WORK TO COMPLETE
Look through the listing below for the word "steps" and copy every line where it occurs.

GIVEN INFORMATION

....

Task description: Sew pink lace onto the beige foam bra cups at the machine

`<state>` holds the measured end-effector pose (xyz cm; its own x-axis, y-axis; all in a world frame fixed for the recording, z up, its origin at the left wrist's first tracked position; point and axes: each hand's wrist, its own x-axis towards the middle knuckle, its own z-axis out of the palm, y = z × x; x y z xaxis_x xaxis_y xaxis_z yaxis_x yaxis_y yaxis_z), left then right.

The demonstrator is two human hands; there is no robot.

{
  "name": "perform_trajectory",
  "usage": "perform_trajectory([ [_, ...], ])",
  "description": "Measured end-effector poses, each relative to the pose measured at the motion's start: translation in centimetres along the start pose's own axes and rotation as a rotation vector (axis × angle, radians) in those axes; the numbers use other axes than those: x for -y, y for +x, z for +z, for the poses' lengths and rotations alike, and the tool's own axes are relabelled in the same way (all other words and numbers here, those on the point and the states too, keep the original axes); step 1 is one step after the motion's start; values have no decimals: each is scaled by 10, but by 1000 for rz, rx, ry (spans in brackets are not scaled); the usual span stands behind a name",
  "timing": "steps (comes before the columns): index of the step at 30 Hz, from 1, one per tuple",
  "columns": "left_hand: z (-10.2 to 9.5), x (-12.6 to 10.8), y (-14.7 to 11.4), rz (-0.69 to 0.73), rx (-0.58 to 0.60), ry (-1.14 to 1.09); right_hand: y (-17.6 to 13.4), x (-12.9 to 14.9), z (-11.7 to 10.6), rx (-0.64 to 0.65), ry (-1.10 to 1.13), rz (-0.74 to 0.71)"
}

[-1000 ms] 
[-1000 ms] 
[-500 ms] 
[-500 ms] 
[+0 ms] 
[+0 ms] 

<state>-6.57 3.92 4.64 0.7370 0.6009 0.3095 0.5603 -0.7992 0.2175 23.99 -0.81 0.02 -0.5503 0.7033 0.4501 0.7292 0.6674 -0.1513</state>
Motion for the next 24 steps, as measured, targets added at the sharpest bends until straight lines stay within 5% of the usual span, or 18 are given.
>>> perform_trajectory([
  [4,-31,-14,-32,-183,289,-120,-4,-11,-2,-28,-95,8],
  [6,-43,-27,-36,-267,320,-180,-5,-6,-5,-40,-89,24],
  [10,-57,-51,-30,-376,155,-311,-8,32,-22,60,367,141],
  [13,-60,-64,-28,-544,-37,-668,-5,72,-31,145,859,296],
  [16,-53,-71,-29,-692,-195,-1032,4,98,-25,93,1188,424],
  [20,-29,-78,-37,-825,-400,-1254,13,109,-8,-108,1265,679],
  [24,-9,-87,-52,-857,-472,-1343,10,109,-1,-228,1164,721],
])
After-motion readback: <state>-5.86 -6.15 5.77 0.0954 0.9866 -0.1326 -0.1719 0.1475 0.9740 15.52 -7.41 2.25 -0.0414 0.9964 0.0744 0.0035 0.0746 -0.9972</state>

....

EXPECTED ANSWER
  "timing": "steps (comes before the columns): index of the step at 30 Hz, from 1, one per tuple",
Motion for the next 24 steps, as measured, targets added at the sharpest bends until straight lines stay within 5% of the usual span, or 18 are given.

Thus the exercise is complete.